Passive limits, like those implied but not affirmatively stated by the Patriot Act, are inadequate. Vocally opposing laws that infringe on our rights, like CALEA and the Patriot Act, while supporting legislation that bolsters them, like the Amash amendment, can and must be done before the government absorbs yottabytes of data, not just after. If Americans fail to do this, all of this outrage will merely be another thump in this game of Security Whac-A-Mole Theater, in which Americans demand perfect protection without clear limits and get one program closed, only for a new, virtually identical offender to take its place. Affirmative rights, meanwhile, are much more difficult for law enforcement to avoid.

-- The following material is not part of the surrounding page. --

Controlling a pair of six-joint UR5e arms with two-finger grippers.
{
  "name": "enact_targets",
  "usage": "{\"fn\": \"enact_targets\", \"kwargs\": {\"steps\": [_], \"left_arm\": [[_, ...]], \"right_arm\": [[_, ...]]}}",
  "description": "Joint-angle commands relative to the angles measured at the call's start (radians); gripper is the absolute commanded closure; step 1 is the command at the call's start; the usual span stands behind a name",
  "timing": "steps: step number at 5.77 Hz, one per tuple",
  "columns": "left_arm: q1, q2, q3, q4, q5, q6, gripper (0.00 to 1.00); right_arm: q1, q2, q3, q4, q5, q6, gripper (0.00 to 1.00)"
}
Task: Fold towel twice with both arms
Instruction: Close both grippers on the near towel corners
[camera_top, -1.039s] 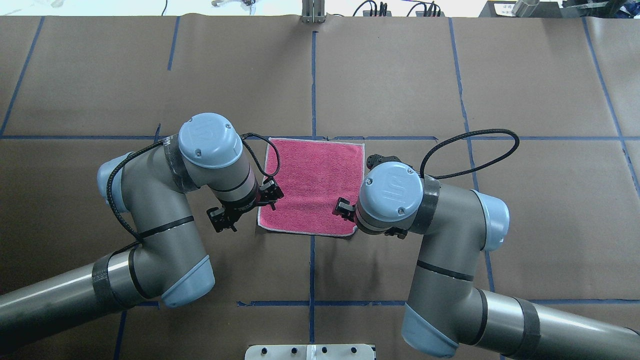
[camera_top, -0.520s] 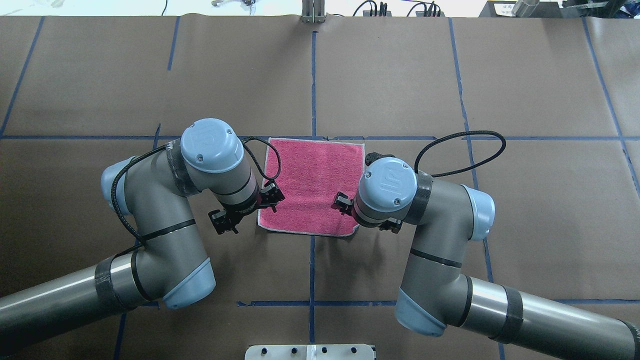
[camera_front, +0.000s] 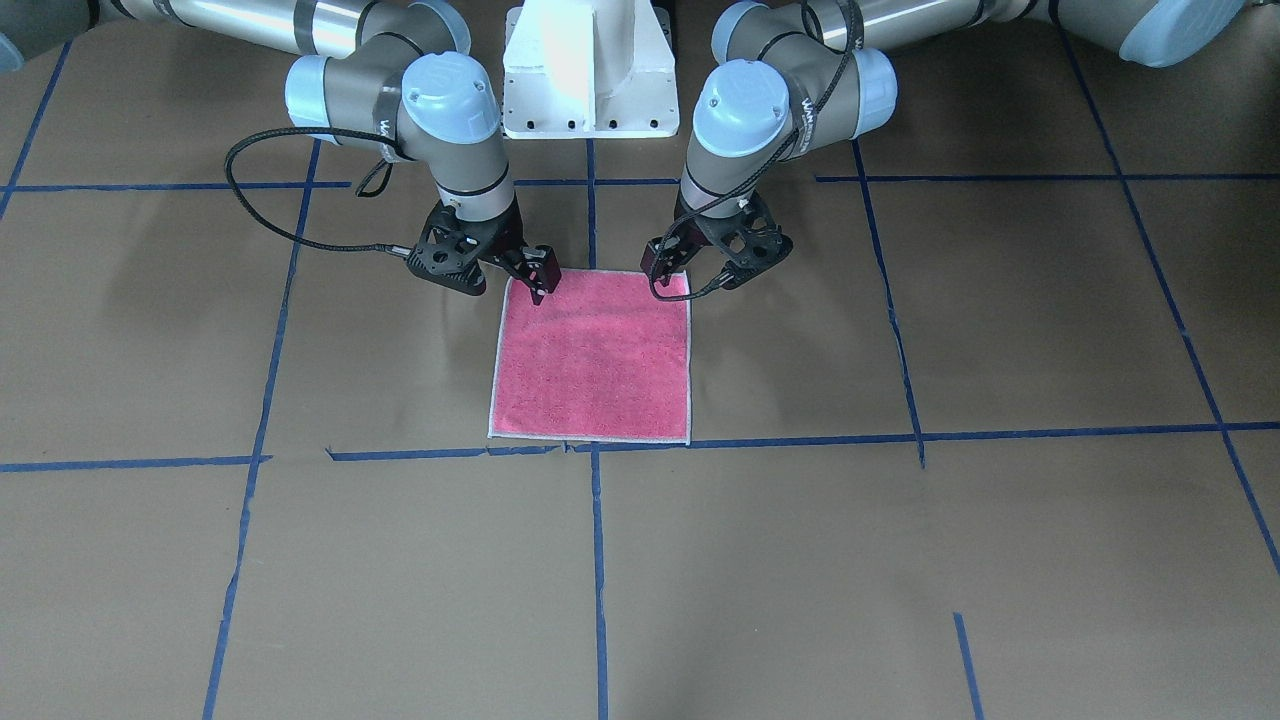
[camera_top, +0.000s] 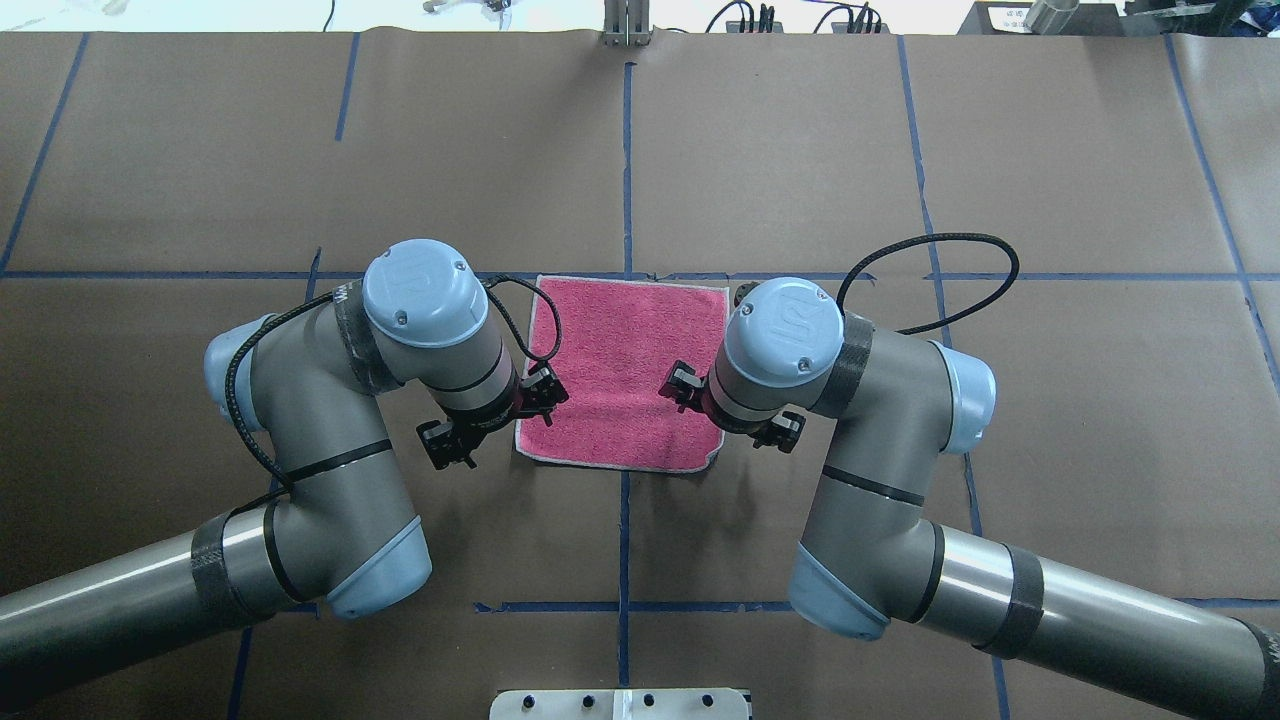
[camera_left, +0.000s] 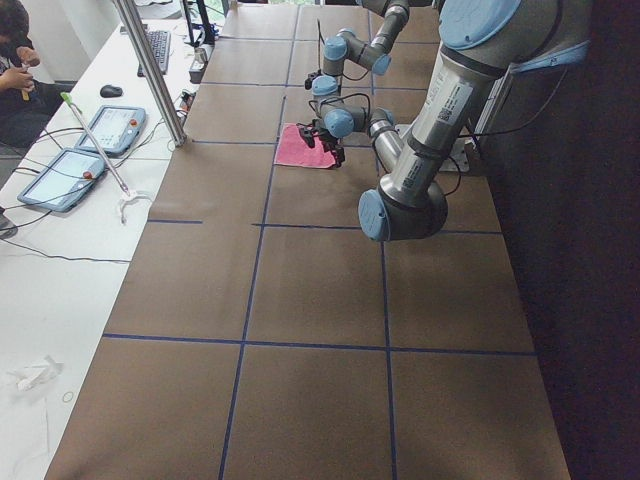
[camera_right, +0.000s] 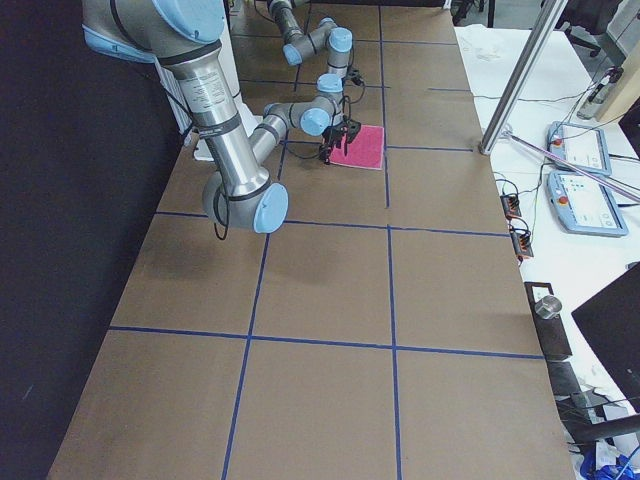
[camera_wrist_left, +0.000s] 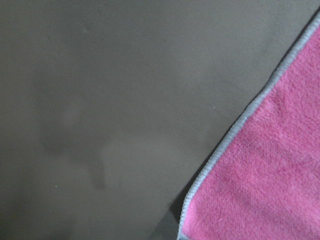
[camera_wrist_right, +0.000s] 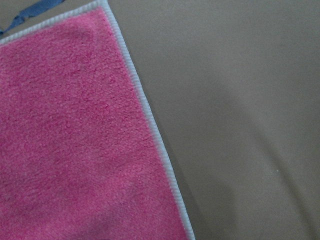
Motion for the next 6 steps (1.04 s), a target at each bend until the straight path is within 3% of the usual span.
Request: {"fn": "enact_targets", "kwargs": {"steps": [1, 6], "left_arm": [[0.000, 0.000, 0.000, -0.001, 0.000, -0.002, 0.00], [0.011, 0.000, 0.071, -0.062, 0.022, 0.003, 0.00]], "right_arm": [[-0.015, -0.007, 0.000, -0.001, 0.036, 0.037, 0.00], [-0.015, -0.009, 0.003, 0.008, 0.036, 0.047, 0.00]]}}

To stop today’s programs, America’s outrage needs to last until the next election cycle. But to stop the next program, advocates must oppose bad laws at their outset, and loudly support legislation that affirmatively protects our rights. Just as support for the Patriot Act persisted for nearly a decade, the developing opposition to these programs must persist if we hope to reverse the degeneration of our civil liberties. Americans must support organizations like the EFF, which work tirelessly on these issues, and concretize public opposition. These are steps that would have fundamentally changed the modern surveillance state.

Privacy advocates have prevailed before. The Electronic Communications Privacy Act (better known for its 180-day email privacy “limit”) created protections for email communications in 1986. Congress bolstered our rights. Courts may not have been so kind. This should be America’s endgame, not simply killing PRISM or Bullrun.

Might this all endanger us? Attacks are inevitably blamed on too little power in the hands of the security apparatus. But there will always be more to give up in desperate bargains for safety. Meanwhile, the CIA, FBI, and NSA will do everything they can to keep us safe. That’s great. But if that meant shooting our dogs so that we don’t trip over them at night, they’d find someone perfect for the job.

Altering the way we are protected demands time and persistence. And our failure is how we got here in the first place.

America demanded a whipping dog—now we’re surprised it bites.